The Boot Sequence: SparkContext, SparkEnv, and the Scheduling Stack

When your application calls SparkSession.builder().getOrCreate(), a complex initialization sequence kicks off beneath the surface. Components must start in a precise order — the listener bus before the environment, the environment before the scheduler, the scheduler before the heartbeat. Get it wrong, and you'll see cryptic null pointer exceptions or deadlocks.

This article traces the entire boot sequence, from the moment SparkSubmit invokes your main() to the point where executors are registered and ready to run tasks. Understanding this sequence is essential for debugging startup failures, writing Spark plugins, or contributing to the core engine.

SparkSubmit: From CLI to Application Launch

As we saw in Part 1, spark-submit ultimately calls SparkSubmit.doSubmit(). The method that does the real work is prepareSubmitEnvironment():

core/src/main/scala/org/apache/spark/deploy/SparkSubmit.scala#L243-L267

This 500+ line method handles four cluster manager types through an integer enum pattern:

val clusterManager: Int = args.maybeMaster match {
  case Some(v) => v match {
    case "yarn" => YARN
    case m if m.startsWith("spark") => STANDALONE
    case m if SparkMasterRegex.isK8s(m) => KUBERNETES
    case m if m.startsWith("local") => LOCAL
    case _ => error(...)
  }
  case None => LOCAL
}

For each cluster manager, it assembles a different classpath, rewrites the main class (e.g., wrapping it in a YARN ApplicationMaster for cluster mode), and resolves remote dependency JARs. The method returns a 4-tuple: child arguments, classpath entries, SparkConf, and the main class to invoke.

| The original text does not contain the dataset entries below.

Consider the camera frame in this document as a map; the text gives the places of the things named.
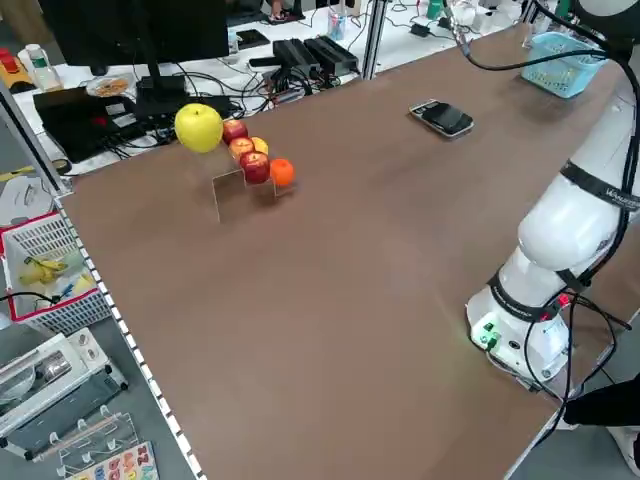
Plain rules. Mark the bunch of yellow bananas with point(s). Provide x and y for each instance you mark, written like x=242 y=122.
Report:
x=42 y=270

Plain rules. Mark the small black power adapter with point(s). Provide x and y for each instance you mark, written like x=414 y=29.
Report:
x=421 y=29

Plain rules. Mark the small yellow fruit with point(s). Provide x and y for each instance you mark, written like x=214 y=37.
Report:
x=261 y=145

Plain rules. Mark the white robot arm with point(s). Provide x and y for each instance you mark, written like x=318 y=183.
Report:
x=565 y=225

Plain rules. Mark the aluminium table edge rail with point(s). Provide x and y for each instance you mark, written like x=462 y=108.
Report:
x=125 y=330

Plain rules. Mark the colourful number puzzle board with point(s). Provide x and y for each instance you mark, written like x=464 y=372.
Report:
x=125 y=462

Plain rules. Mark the white basket with red rim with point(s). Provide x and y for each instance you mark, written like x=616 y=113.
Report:
x=60 y=310

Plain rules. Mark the blue plastic slotted basket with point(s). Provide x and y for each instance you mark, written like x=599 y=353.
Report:
x=555 y=80

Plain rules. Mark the black monitor stand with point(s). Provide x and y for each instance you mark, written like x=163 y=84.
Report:
x=157 y=90

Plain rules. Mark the plate of snacks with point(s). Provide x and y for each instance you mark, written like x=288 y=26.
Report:
x=107 y=86

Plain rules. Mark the white metal appliance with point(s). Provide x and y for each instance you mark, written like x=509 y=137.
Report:
x=50 y=380

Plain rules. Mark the orange fruit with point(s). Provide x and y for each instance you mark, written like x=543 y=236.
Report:
x=282 y=172

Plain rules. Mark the clear acrylic hook rack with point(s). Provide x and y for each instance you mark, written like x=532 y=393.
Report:
x=95 y=432

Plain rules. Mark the black power brick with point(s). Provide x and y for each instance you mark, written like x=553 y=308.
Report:
x=332 y=52
x=295 y=55

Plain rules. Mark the person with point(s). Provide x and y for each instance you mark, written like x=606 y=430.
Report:
x=600 y=407

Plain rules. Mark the black phone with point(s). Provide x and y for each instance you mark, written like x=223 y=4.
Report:
x=252 y=38

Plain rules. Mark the clear acrylic step stand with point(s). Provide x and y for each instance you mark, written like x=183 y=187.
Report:
x=227 y=192

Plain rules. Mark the aluminium frame post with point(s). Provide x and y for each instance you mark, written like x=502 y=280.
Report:
x=375 y=35
x=30 y=135

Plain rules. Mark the flat black box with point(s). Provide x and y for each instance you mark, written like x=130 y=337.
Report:
x=75 y=125

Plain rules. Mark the black computer monitor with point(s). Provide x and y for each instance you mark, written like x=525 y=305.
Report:
x=115 y=30

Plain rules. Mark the large yellow-green apple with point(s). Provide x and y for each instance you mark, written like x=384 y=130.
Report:
x=198 y=127

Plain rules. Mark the red apple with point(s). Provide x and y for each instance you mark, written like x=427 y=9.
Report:
x=242 y=147
x=255 y=167
x=235 y=131

The actual launch happens in runMain(), which uses Java reflection to call the user's main() method — and at that point, control passes to your application code. Your code then calls SparkSession.builder().getOrCreate(), which creates a SparkContext.

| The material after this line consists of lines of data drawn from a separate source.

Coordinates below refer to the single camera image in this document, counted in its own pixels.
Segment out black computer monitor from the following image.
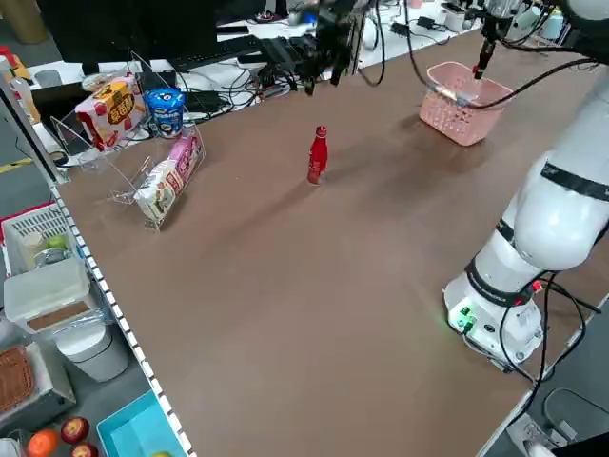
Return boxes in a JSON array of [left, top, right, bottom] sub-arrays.
[[36, 0, 220, 66]]

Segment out pink snack packet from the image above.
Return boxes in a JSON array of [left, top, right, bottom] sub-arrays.
[[167, 134, 202, 190]]

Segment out teal plastic tray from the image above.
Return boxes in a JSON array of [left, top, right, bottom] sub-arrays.
[[96, 389, 191, 457]]

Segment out blue Oreo cup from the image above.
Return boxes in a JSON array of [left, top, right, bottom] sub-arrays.
[[144, 87, 187, 140]]

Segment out orange fruit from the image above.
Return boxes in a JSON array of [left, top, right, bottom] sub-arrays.
[[27, 427, 61, 457]]

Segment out clear plastic drink bottle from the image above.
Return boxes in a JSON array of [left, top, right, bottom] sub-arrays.
[[9, 78, 42, 126]]

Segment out long black hanging cable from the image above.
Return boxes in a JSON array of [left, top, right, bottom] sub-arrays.
[[403, 0, 600, 109]]

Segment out pale teal cup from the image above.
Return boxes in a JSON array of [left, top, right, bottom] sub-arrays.
[[541, 9, 563, 40]]

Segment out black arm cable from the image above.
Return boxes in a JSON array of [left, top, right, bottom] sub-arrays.
[[356, 0, 386, 87]]

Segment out pink perforated plastic basket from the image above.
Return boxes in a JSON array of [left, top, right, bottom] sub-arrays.
[[418, 60, 516, 148]]

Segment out grey metal box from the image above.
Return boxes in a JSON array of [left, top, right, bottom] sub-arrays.
[[0, 341, 78, 432]]

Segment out black keyboard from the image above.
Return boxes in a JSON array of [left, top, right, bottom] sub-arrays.
[[168, 36, 267, 72]]

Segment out white snack packet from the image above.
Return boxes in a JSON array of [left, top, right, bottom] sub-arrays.
[[133, 159, 186, 224]]

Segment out white power strip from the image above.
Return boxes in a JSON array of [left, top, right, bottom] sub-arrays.
[[506, 413, 581, 457]]

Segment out white waste bin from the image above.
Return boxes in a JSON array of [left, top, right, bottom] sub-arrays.
[[55, 323, 130, 383]]

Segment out black base cables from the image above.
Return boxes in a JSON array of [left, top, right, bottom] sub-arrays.
[[494, 273, 601, 387]]

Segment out small red Pepsi bottle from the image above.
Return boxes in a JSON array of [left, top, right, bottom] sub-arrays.
[[306, 124, 330, 186]]

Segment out white slotted plastic basket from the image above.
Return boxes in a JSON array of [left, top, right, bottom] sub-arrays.
[[1, 203, 82, 278]]

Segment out aluminium table edge rail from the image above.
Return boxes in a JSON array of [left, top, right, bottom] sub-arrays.
[[49, 183, 197, 457]]

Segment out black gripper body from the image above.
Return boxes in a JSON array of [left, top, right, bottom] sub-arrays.
[[480, 9, 501, 45], [308, 0, 363, 61]]

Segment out strawberry biscuit box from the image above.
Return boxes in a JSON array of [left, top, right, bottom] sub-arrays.
[[74, 75, 147, 152]]

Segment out white lidded storage box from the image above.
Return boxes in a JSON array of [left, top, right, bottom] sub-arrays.
[[3, 259, 92, 334]]

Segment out clear acrylic display shelf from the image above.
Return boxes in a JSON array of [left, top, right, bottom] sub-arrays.
[[49, 50, 206, 234]]

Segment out brown woven mat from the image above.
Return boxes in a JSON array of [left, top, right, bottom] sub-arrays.
[[0, 346, 37, 413]]

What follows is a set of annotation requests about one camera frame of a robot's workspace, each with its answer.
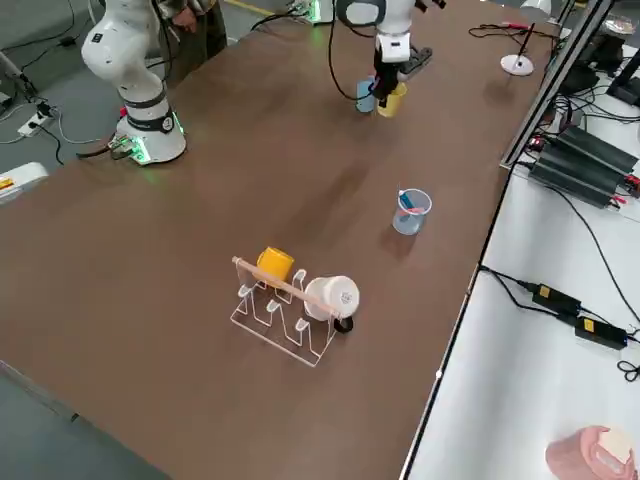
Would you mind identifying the yellow plastic cup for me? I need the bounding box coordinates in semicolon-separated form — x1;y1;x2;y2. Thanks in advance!
377;82;409;119

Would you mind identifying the light blue plastic cup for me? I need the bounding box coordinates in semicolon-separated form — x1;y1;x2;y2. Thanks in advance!
354;75;379;114

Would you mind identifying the clear acrylic cup rack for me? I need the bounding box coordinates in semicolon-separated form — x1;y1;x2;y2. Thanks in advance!
230;257;346;369

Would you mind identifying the white desk lamp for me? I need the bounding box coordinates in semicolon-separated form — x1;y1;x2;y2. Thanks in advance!
499;0;554;77

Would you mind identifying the clear plastic measuring beaker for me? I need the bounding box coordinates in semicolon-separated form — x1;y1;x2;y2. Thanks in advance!
392;187;433;236

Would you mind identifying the person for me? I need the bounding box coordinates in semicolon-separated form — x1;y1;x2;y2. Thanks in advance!
159;0;229;89

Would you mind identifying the black ribbed power supply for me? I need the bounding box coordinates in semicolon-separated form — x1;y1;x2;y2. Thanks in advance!
529;147;624;209
554;124;640;176

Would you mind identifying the orange yellow mug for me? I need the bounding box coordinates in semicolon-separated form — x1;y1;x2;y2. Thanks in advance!
256;246;295;289

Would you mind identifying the black stand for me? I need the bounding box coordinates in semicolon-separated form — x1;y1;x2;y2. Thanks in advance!
607;49;640;109

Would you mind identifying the white mug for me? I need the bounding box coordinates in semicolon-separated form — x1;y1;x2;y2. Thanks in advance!
303;273;361;321

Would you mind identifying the wooden rod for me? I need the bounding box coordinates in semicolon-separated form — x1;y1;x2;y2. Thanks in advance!
231;255;351;319

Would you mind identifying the black power adapter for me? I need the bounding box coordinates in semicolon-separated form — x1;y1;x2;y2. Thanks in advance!
573;315;629;351
530;283;583;315

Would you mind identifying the white power strip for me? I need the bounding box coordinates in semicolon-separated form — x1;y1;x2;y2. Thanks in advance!
17;112;54;136

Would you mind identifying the white box with yellow label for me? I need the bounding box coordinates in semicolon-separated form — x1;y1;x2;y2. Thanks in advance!
0;161;50;206

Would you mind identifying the pink roll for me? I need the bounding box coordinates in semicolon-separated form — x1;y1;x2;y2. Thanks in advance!
544;424;636;480

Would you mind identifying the black lamp cable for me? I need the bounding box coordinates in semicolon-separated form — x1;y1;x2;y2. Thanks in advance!
468;22;571;42

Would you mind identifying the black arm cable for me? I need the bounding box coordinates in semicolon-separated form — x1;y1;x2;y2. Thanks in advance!
327;24;374;101

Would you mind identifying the aluminium frame rail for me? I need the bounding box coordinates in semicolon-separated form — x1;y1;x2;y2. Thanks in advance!
498;0;617;169

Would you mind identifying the black adapter cable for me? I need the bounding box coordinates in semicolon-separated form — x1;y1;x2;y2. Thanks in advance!
478;265;539;294

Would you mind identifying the long black power cable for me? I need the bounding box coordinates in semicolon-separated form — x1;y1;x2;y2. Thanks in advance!
547;182;640;326

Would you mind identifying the black base cable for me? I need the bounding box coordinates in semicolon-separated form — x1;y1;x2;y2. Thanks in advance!
75;142;126;160

SparkContext Initialization Sequence

The heart of Spark's boot process lives in a single try block inside SparkContext:

core/src/main/scala/org/apache/spark/SparkContext.scala#L409-L649

This 240-line block initializes everything in a carefully ordered sequence. If anything fails, the catch block calls stop() to clean up partially initialized state. Let's walk through the major milestones:

sequenceDiagram
    participant SC as SparkContext
    participant LB as LiveListenerBus
    participant ENV as SparkEnv
    participant HB as HeartbeatReceiver
    participant TS as TaskScheduler
    participant DAG as DAGScheduler
    participant BM as BlockManager

    SC->>SC: Validate SparkConf
    SC->>LB: Create LiveListenerBus
    SC->>SC: Create AppStatusStore
    SC->>ENV: createSparkEnv(conf, isLocal, listenerBus)
    SC->>HB: Register HeartbeatReceiver endpoint
    SC->>SC: Initialize PluginContainer
    SC->>ENV: initializeShuffleManager()
    SC->>ENV: initializeMemoryManager()
    SC->>TS: createTaskScheduler(master)
    SC->>DAG: new DAGScheduler(this)
    SC->>HB: Notify TaskSchedulerIsSet
    SC->>TS: start()
    SC->>BM: initialize(applicationId)

Key ordering constraints (with inline comments from the source):

  1. LiveListenerBus first (line 492): Created before SparkEnv so it captures all events, including environment creation.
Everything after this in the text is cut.